People often scoff at those of us who identify as “preppers” or “survivalists” which is fine. I get it. There are many out there who can’t imagine themselves in a soup line or begging in the street for a slice of bread. Their modern lives are (seemingly) insulated from all that and they can’t imagine ever going without.

Even when the signs are all around us, they still scoff. Even as history repeats itself right before our eyes, they scoff.

No, seriously, I do get it. They would rather mock the messengers than face a frightening future. They would rather change the channel to watch “reality” shows and ignore the real world.

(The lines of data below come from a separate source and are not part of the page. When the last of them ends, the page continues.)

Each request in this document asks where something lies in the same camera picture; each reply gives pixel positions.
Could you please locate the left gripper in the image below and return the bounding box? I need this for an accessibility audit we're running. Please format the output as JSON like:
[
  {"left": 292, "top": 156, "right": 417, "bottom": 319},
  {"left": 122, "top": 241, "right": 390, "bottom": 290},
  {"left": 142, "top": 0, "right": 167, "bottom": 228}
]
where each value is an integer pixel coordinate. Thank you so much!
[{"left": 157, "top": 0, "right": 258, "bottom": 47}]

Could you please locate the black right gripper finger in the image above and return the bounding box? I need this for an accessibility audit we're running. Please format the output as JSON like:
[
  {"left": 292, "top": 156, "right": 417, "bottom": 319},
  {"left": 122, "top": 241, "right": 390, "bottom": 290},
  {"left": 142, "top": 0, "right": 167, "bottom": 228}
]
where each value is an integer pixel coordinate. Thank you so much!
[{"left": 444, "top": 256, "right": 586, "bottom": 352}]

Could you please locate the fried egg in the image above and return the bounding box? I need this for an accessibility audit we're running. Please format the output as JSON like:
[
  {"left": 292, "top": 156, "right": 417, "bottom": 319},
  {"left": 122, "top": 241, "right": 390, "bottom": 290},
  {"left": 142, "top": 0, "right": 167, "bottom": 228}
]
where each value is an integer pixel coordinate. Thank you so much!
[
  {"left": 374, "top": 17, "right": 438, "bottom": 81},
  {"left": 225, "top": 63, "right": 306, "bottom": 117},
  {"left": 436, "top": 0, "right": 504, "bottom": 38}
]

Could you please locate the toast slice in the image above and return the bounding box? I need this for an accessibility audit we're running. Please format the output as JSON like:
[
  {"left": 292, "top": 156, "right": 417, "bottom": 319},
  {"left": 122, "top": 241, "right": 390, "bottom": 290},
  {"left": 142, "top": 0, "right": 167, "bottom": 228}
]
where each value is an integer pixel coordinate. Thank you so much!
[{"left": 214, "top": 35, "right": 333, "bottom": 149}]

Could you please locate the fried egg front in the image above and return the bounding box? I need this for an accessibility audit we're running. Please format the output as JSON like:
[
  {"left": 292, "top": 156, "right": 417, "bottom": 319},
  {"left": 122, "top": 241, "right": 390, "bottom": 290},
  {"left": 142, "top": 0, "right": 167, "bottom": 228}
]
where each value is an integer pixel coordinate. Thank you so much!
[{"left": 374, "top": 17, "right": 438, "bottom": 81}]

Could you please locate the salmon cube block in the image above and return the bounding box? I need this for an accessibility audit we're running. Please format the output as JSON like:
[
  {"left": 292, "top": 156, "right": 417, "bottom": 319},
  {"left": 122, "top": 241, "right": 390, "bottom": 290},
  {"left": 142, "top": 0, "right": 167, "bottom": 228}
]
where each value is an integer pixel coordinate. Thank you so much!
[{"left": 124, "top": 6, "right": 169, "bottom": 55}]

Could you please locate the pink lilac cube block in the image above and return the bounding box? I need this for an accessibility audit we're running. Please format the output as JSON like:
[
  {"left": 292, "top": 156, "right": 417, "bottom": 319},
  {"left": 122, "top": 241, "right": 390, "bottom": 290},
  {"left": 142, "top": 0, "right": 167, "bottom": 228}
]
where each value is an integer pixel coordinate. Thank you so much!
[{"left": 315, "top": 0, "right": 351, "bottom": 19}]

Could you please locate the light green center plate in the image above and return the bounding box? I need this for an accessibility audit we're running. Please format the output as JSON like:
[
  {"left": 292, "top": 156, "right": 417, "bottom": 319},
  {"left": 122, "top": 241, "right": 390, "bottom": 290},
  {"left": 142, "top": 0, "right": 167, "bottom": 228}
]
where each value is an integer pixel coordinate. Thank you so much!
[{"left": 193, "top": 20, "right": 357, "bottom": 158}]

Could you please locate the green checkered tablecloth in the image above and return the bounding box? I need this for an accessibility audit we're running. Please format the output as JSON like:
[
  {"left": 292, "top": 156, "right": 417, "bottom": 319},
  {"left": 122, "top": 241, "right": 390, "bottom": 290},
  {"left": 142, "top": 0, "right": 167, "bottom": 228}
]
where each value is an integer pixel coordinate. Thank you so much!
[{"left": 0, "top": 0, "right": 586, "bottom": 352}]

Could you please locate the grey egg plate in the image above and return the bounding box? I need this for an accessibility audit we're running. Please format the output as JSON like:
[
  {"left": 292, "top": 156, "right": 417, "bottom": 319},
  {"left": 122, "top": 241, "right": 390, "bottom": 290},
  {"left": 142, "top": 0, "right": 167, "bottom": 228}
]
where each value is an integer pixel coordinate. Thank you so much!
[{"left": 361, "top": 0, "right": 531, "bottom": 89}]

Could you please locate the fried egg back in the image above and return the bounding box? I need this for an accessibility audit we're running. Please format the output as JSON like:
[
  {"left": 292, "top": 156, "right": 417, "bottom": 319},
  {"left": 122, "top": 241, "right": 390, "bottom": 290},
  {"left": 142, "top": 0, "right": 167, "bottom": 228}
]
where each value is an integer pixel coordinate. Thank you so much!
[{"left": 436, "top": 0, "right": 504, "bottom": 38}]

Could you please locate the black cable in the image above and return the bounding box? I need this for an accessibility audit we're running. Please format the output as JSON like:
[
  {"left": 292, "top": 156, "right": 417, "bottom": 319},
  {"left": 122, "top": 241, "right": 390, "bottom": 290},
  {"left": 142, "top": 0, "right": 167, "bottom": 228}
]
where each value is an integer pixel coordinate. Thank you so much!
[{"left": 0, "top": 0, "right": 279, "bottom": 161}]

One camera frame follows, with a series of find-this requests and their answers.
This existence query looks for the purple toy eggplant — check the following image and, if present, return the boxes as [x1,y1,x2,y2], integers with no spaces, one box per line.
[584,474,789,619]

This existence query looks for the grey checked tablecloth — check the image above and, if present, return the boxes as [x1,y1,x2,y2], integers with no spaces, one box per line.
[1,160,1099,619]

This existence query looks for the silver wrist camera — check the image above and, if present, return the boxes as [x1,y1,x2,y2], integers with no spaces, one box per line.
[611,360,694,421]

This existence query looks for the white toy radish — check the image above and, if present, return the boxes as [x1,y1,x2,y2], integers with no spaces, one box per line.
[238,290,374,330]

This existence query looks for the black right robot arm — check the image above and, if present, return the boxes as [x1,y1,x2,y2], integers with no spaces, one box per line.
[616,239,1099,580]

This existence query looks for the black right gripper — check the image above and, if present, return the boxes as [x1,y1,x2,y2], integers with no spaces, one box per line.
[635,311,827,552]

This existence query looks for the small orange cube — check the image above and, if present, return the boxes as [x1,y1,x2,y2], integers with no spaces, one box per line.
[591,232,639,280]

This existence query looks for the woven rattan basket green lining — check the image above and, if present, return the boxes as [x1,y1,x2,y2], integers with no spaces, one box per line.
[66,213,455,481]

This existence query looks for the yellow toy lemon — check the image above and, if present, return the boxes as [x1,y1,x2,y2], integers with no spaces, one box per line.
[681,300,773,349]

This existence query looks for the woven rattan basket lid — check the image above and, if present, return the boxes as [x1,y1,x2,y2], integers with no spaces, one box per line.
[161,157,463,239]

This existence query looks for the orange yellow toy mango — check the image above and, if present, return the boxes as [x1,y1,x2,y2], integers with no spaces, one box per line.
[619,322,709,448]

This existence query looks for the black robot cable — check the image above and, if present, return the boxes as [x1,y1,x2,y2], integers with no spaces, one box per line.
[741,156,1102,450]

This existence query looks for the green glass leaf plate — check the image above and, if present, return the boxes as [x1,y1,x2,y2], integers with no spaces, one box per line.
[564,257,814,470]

We are staring down the barrel of a confluence of several scenarios–each of which individually is a significant, life-changing event–but which are together conspiring is a dangerous and incendiary situation: food shortages, inflation, and a breakdown of the supply chain. A new media narrative today acknowledges food shortages, and blames animal agriculture, indicating we are reaching an inflection point in the collapse.

The Ice Age Farmer

“That won’t happen!”

“That’s just fear mongering!”

“Things aren’t that bad!”

Then there are people like me who, while living a pretty comfortable lifestyle, remember things like runaway inflation and the gas shortages of the 1970’s and 80’s. We err on the side of cynical. We are keenly aware that we are living in precarious times and acknowledge that in the not-so-distant past things weren’t so easy. Food and fuel wasn’t always so plentiful and probably won’t be again. You had to fight for every scrap and probably will have to again. Good paying jobs were hard to come by. Sometimes bad paying jobs were hard to come by.

Life was hard and will probably be again.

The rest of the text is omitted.